If you end up like some of us you won't be able to find enough logs to mill. 
Have fun!

PQ


----------



## andydodgegeek (Aug 30, 2013)

Jimmy in NC said:


> The brown box mashers dropped this off today. Hope to jump into milling and give it a whirl. Have a 288 and working on getting a 394. Have been told this milling thing is addictive.
> 
> Been reading in here for a long time.



I also just bought one of those same mills. I have been wanting to build one for a while but just never had the time yet. I was looking on craigslist the other day and I saw one for $50, and it was only 4 miles from where I was. I drove over and got it right away. The guy was moving away and selling a bunch of other stuff, no saws, he had used it a bit and also gave me his wooden rails that he used. I am anxious to give it a try, but its been in the 90's here since I got it. I do need to get me some milling chain. I was thinking about using a solo 694, (90cc same as Dolmar 9010). I will get some pictures as soon as I get it all going.


----------



## john taliaferro (Aug 31, 2013)

Remember to keep your bar greased up good . Andy we need pictures .


----------



## flashhole (Aug 31, 2013)

Congrats on the purchase and welcome to the addiction. I started this year myself and I use a 394 with a 36" bar. My mill is 30". I've been focusing on getting beams and posts for a horse shelter. My problem is finding the time.


----------



## Jimmy in NC (Sep 2, 2013)

Mill assembled...and opened up the oil hole on my new Oregon 32" bar. Eager to get my 288 back and bury it in the wood.


----------



## Jimmy in NC (Sep 10, 2013)

I did it......took 20 minutes, threw on the 365, and tried out the mill on what is left of my red oak saw tuning log. I'm hooked....

Long bars, big power heads, and lots of bar lube in the future!


----------



## IanB22 (Sep 11, 2013)

*That is just funny*

That is just funny (the photo) and yet after reading your post I still scrolled down eagerly to the photo's! We really all are timber junkies. Good luck and keep the photo's coming.


----------



## Jimmy in NC (Sep 11, 2013)

Well.. my dad and his boss happened to be coming through last night and called asking if I wanted to meet them for dinner. I've been talking about milling with him and he's started to get a little excited as I plan to cut him a 4-5" thick mantle from some oak logs he has. Well I threw the mill in the truck when I went to meet them and the little top I slabbed off. 

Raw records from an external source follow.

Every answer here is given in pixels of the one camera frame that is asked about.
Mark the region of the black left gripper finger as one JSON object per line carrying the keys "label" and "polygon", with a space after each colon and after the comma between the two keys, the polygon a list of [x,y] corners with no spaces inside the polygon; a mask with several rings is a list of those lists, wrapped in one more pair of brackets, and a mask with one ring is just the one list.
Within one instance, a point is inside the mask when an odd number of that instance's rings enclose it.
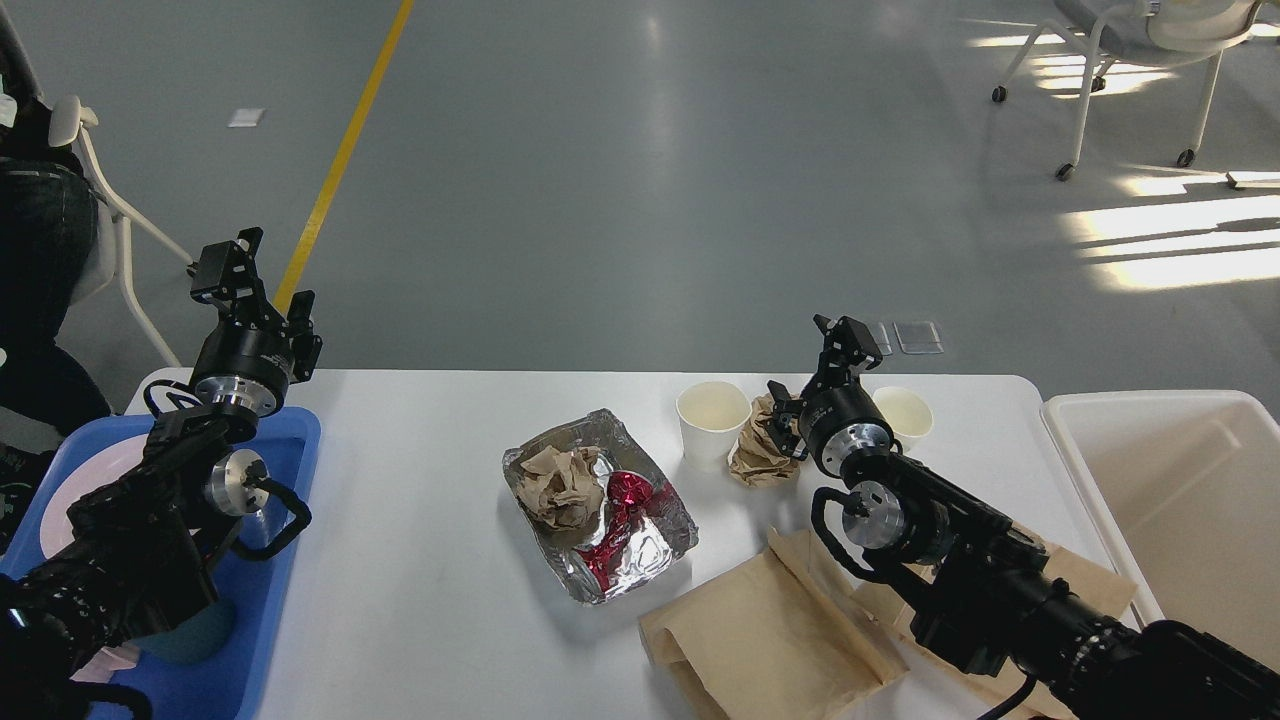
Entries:
{"label": "black left gripper finger", "polygon": [[211,336],[232,331],[261,331],[270,336],[282,333],[282,315],[266,297],[256,268],[262,236],[262,228],[250,227],[234,240],[202,249],[192,273],[189,296],[218,311]]}
{"label": "black left gripper finger", "polygon": [[320,352],[323,351],[323,338],[315,333],[312,319],[315,299],[314,290],[293,293],[288,313],[285,314],[285,337],[289,341],[292,357],[292,383],[302,383],[311,379]]}

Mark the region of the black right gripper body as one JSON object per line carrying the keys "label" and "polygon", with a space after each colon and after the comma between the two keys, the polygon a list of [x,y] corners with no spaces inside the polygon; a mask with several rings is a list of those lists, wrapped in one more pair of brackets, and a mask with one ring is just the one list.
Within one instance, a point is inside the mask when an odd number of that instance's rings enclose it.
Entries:
{"label": "black right gripper body", "polygon": [[801,401],[797,428],[824,475],[838,479],[846,460],[893,448],[893,432],[863,386],[806,388]]}

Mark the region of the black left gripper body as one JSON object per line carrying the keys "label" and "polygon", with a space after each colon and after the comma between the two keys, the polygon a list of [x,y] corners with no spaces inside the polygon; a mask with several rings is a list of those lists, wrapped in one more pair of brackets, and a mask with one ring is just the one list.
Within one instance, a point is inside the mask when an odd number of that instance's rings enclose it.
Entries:
{"label": "black left gripper body", "polygon": [[266,418],[285,405],[293,365],[284,328],[216,325],[204,341],[189,387],[206,404],[236,405]]}

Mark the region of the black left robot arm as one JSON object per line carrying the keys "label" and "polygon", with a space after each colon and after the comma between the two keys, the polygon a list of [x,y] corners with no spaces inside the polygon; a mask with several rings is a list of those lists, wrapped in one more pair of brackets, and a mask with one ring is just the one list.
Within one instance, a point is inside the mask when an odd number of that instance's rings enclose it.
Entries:
{"label": "black left robot arm", "polygon": [[70,505],[65,548],[3,578],[5,719],[86,719],[95,705],[150,719],[142,691],[76,674],[100,650],[175,630],[212,606],[225,553],[268,561],[311,523],[305,501],[244,447],[323,350],[314,292],[294,293],[287,313],[268,299],[261,241],[250,227],[204,247],[189,293],[218,310],[218,324],[182,386],[188,400],[154,413],[134,468]]}

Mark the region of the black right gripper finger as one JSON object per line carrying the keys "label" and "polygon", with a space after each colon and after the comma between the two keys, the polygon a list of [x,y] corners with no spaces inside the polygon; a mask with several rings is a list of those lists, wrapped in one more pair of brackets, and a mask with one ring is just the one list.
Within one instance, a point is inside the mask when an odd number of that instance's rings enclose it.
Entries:
{"label": "black right gripper finger", "polygon": [[771,418],[765,424],[765,432],[771,437],[777,454],[782,457],[803,461],[806,459],[806,446],[804,438],[794,429],[800,414],[806,404],[803,398],[794,397],[788,388],[777,380],[768,380],[765,384],[769,397],[773,401]]}
{"label": "black right gripper finger", "polygon": [[884,354],[869,327],[850,316],[838,320],[814,315],[813,322],[823,337],[812,391],[822,392],[858,386],[864,372],[878,368]]}

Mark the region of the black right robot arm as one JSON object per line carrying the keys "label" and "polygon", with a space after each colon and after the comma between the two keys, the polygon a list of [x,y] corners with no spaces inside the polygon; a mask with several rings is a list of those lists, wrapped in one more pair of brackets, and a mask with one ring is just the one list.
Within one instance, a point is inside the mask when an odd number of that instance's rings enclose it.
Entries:
{"label": "black right robot arm", "polygon": [[855,578],[913,610],[910,632],[961,673],[1024,682],[998,719],[1043,685],[1079,719],[1275,719],[1277,674],[1174,620],[1133,630],[1044,574],[1044,544],[1010,516],[909,457],[861,384],[882,363],[869,328],[814,315],[823,346],[799,396],[768,383],[777,450],[841,482],[812,498],[812,529]]}

This morning he called and asked if I needed a mini mill too.. guess he went home and watched YouTube most of the night! I'll get pictures and hopefully some video as I get set up to do some real milling.


----------



## mad murdock (Sep 20, 2013)

Jimmy in NC said:


> Well.. my dad and his boss happened to be coming through last night and called asking if I wanted to meet them for dinner. I've been talking about milling with him and he's started to get a little excited as I plan to cut him a 4-5" thick mantle from some oak logs he has. Well I threw the mill in the truck when I went to meet them and the little top I slabbed off.
> 
> This morning he called and asked if I needed a mini mill too.. guess he went home and watched YouTube most of the night! I'll get pictures and hopefully some video as I get set up to do some real milling.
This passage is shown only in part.